The ITC did not elaborate on the reason for the postponement, but the agency‘s website indicates that the whole organization is teleworking since March this year due to COVID-19, suggesting that the pandemic may have interfered with its regular workflow.
Medytox headquarters in Gangnam-gu, Seoul, Korea (Yonhap)
This is the second time the ITC has postponed making the final decision on the suit. Originally, it was scheduled to close the case on Nov. 6 but delayed that to Nov. 19, and now to Dec. 16.
Similarly, Korean energy companies LG Chem and SK Innovation’s final USITC ruling on alleged technology theft had also been postponed from Oct. 5 to Oct. 27 and finally to Dec. 10.
What‘s at stake in the suit is a 10-year sales ban on Daewoong’s BTX product Jeuveau in the US.
Medytox officially filed a complaint with the ITC in January last year, accusing Daewoong of stealing its strains and technical documents on manufacturing processes. The ITC made a preliminary ruling in favor of Medytox in July.
Because the July ruling by the ITC was only preliminary, Daewoong’s US partner Evolus is still able to market Jeuveau until a final ruling is made and the US president confirms the decision.
Since the ban was proposed in July by the ITC, Daewoong‘s US partner Evolus is still able to market Jeuveau until the final ruling is made and the US’ president confirms the decision.
Jeuveau, also known as Nabota outside of the US, gained sales approval from the US Food and Drug Administration in February, 2019.
It is facing headwinds, however, due to the ITC suit filed in January by Meydtox and its US partner Allergan, claiming that Daewoong‘s product is based on a stolen trade secret and is damaging the US economy.
Daewoong is adamant that Medytox’s claims to ownership of its BTX strain are unfounded.
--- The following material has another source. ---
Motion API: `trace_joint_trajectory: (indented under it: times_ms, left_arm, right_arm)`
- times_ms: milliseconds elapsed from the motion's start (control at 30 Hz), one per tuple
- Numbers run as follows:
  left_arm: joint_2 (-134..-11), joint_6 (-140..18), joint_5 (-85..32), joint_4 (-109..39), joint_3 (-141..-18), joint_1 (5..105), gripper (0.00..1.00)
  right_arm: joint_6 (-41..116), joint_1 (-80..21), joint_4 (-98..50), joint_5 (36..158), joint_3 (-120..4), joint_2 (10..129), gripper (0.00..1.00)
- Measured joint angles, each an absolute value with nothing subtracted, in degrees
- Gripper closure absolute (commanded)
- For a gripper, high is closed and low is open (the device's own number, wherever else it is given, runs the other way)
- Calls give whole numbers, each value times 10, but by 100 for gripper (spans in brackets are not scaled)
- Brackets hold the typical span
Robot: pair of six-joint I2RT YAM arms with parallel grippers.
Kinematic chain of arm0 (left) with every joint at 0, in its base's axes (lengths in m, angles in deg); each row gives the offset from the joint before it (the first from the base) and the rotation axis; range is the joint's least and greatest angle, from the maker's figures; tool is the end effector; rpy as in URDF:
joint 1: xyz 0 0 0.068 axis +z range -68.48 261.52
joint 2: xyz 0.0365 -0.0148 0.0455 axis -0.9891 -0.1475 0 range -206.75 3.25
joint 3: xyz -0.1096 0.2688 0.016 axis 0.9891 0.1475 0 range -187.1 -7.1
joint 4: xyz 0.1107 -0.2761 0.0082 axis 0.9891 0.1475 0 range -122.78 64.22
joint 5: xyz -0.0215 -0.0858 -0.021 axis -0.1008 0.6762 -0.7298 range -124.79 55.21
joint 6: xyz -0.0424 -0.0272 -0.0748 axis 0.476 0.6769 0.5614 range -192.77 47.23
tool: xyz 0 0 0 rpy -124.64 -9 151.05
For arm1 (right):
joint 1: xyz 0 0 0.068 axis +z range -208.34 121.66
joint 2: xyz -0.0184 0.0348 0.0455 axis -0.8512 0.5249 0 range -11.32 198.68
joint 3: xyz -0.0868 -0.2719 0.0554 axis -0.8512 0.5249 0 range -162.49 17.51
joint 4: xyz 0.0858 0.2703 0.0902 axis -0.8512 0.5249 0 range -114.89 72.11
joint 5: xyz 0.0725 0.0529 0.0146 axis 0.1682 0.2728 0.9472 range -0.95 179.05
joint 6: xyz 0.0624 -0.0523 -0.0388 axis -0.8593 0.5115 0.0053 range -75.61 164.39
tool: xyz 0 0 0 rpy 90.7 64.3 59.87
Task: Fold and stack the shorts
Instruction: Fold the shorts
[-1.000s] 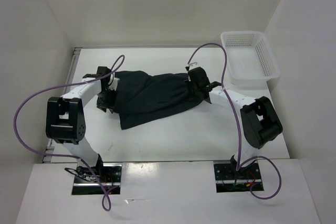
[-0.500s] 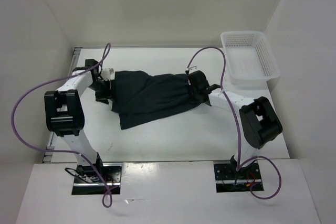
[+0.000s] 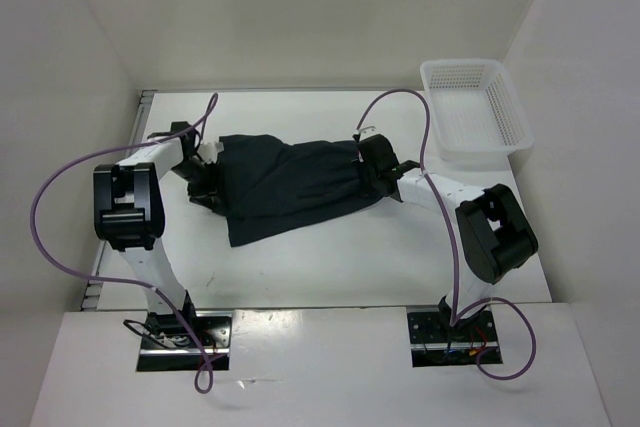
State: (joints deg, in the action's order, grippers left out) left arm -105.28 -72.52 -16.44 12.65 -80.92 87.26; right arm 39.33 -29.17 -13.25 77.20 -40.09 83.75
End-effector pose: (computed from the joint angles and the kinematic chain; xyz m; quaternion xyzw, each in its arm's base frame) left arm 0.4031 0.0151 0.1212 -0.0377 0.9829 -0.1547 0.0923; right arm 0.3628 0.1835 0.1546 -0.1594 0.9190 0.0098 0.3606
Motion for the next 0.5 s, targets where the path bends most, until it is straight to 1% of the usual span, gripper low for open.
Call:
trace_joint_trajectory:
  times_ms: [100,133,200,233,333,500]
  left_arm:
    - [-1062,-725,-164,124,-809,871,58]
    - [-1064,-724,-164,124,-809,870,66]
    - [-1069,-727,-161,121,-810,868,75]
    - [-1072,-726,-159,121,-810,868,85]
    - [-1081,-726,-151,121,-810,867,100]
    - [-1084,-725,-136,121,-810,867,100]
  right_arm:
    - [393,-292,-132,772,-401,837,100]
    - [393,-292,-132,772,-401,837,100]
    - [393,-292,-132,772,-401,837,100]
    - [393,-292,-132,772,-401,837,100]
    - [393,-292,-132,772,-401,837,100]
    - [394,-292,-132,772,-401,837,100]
It appealed the case in September. Daewoong interprets the delayed final ruling as a favorable sign.
BTX, or botulinum toxin, is popularly referred to as Botox, after the name of US company Allergan’s product.
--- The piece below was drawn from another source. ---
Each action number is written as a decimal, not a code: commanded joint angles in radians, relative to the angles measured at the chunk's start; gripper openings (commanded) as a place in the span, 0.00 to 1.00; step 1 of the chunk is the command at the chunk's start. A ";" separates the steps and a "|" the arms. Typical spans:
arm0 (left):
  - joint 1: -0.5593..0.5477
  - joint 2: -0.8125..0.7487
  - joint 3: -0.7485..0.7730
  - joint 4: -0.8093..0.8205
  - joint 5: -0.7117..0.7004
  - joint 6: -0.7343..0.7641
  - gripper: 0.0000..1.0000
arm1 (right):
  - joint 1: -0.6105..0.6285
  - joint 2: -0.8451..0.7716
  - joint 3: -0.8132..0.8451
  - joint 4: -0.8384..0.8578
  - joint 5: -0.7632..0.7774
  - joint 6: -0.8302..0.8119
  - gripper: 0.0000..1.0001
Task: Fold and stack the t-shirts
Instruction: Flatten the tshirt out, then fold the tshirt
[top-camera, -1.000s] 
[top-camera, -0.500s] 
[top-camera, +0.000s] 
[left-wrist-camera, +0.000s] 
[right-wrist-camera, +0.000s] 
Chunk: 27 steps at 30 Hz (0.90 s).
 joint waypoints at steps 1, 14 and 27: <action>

The toxins are most widely used to numb muscles in the forehead, near the eyes and jawlines, to achieve an aesthetic enhancement by reducing wrinkles.
BTX is also used as a medical treatment for more serious indications, such as muscle spasticity and persistent headache, in different amounts of distillation.
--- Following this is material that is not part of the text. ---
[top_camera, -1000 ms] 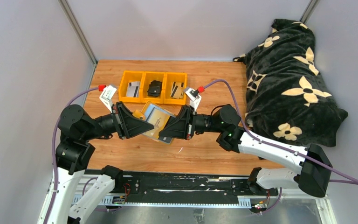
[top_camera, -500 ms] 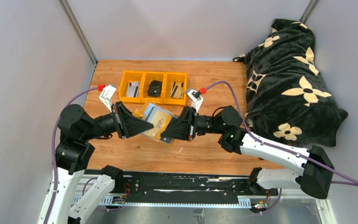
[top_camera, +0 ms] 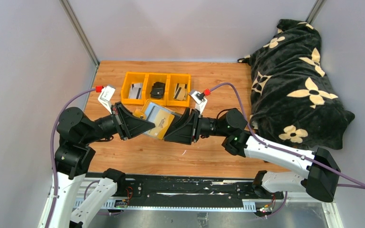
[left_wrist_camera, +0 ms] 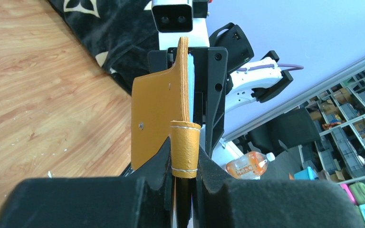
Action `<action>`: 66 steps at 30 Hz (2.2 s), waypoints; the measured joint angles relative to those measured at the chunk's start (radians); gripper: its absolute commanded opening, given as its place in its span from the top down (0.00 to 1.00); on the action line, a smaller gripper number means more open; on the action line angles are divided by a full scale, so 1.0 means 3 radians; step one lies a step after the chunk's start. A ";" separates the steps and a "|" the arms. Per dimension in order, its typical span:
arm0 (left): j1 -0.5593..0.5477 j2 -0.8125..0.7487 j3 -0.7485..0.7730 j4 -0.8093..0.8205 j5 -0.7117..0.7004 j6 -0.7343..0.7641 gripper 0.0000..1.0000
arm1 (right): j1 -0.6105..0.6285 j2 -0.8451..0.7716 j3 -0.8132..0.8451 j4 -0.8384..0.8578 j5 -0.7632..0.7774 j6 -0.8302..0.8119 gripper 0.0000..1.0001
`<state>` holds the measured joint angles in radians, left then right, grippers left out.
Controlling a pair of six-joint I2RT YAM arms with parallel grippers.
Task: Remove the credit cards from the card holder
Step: Remove the credit card from the card holder, then place the credit card in the storage box.
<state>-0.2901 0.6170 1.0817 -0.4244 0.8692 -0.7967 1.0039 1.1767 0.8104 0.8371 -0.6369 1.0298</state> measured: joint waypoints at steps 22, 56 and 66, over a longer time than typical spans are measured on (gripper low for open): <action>0.0005 -0.0043 0.0106 -0.0117 -0.0085 0.0103 1.00 | -0.0079 0.0083 -0.0057 0.0352 0.0011 0.0298 1.00; 0.0005 0.0102 0.0463 -0.1064 -0.0764 0.1601 1.00 | -0.1691 0.3063 0.3558 -0.4089 0.0434 -0.2183 1.00; 0.0005 0.0103 0.0436 -0.1071 -0.0678 0.1700 1.00 | -0.1706 0.4077 0.4682 -0.4362 0.0443 -0.2279 1.00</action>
<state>-0.2886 0.6479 1.2125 -0.7456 0.6659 -0.2867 0.4919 2.3997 2.2150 -0.4713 -0.5041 0.3462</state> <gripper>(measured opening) 0.150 0.006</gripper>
In Korea, the main players in the BTX market are Medytox, Daewoong and Hugel.
Each company claims they secured the first bacteria for their toxin from a different source. Medytox says it got its strain from the US laboratory where the Hall A Hyper strain was available in the past.
Daewoong says it got its strain from the Korean soil, and Hugel says its strain came from a rusted tin that once contained preserved food.
Medytox‘s product was the first Korean BTX product to be approved. It is called Meditoxin here and variably Neuronox, Siax, Botulift, Cunox and Acebloc in countries it is exported to.
Daewoong’s is called Nabota in Korea and Jeuveau in the US, where it had gained the commercial approval from the FDA in Feburary 2019.
In January 2019, Medytox had filed a suit against Daewoong at the USITC, claiming the latter had stolen its trade secret BTX through a researcher who had moved between the two companies.
Medytox filed the suit in partnership with its US partner Allergan, to whom it had licensed-out its liquid-form BTX called Innotox in 2013.
Disappointingly for Medytox, Innotox is yet to enter the US market after seven years.
Daewoong‘s faster tapping of the US market is a blow to the company.
The USITC’s ruling is bound to affect similar domestic suits between the two companies, and will affect the long-term business of both.